MetaMix: Meta-state Precision Searcher for Mixed-precision Activation Quantization
Han-Byul Kim, Joo Hyung Lee, Sungjoo Yoo, Hong-Seok Kim
TL;DR
MetaMix addresses activation instability encountered during mixed-precision activation quantization by introducing a meta-state precision searcher that couples bit-width exploration with weight training. The method alternates between bit-meta training, which builds a stable meta-state across multiple bit-width branches, and bit-search training, which learns per-layer bit-width probabilities on a fixed meta-state, followed by a weight-fine-tuning phase. Empirically, MetaMix achieves state-of-the-art accuracy-cost trade-offs on ImageNet for MobileNet-v2, MobileNet-v3, and ResNet-18, outperforming both mixed- and single-precision SOTA methods with faster bit-width search than NAS-based approaches. The approach stabilizes activation statistics, reduces training instability, and offers a practical path to efficient, high-accuracy quantized networks for edge and mobile deployments.
Abstract
Mixed-precision quantization of efficient networks often suffer from activation instability encountered in the exploration of bit selections.

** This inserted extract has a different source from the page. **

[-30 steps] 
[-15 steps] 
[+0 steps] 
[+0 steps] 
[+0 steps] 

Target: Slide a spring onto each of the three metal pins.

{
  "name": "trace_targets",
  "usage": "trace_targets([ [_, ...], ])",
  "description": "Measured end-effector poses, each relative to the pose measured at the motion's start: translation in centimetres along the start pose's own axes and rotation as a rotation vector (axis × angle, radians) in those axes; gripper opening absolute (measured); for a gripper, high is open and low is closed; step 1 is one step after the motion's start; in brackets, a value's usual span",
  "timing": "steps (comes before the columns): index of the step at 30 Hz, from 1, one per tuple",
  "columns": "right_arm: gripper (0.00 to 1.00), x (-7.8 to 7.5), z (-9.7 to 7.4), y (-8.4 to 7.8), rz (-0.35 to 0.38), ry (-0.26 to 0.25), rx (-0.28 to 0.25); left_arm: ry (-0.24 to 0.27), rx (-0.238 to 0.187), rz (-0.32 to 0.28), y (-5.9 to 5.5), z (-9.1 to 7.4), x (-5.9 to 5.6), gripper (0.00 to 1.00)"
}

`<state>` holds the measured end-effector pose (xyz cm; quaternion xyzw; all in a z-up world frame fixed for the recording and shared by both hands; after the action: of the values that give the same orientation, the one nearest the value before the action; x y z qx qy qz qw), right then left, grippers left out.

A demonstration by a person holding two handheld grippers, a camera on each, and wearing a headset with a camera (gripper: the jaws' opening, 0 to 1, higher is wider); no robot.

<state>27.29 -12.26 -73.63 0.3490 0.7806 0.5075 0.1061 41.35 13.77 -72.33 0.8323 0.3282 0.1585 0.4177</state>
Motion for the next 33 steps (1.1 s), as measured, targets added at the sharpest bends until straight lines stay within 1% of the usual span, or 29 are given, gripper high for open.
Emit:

To address this problem, we propose a novel method called MetaMix which consists of bit selection and weight training phases. The bit selection phase iterates two steps, (1) the mixed-precision-aware weight update, and (2) the bit-search training with the fixed mixed-precision-aware weights, both of which combined reduce activation instability in mixed-precision quantization and contribute to fast and high-quality bit selection. The weight training phase exploits the weights and step sizes trained in the bit selection phase and fine-tunes them thereby offering fast training. Our experiments with efficient and hard-to-quantize networks, i.e., MobileNet v2 and v3, and ResNet-18 on ImageNet show that our proposed method pushes the boundary of mixed-precision quantization, in terms of accuracy vs. operations, by outperforming both mixed- and single-precision SOTA methods.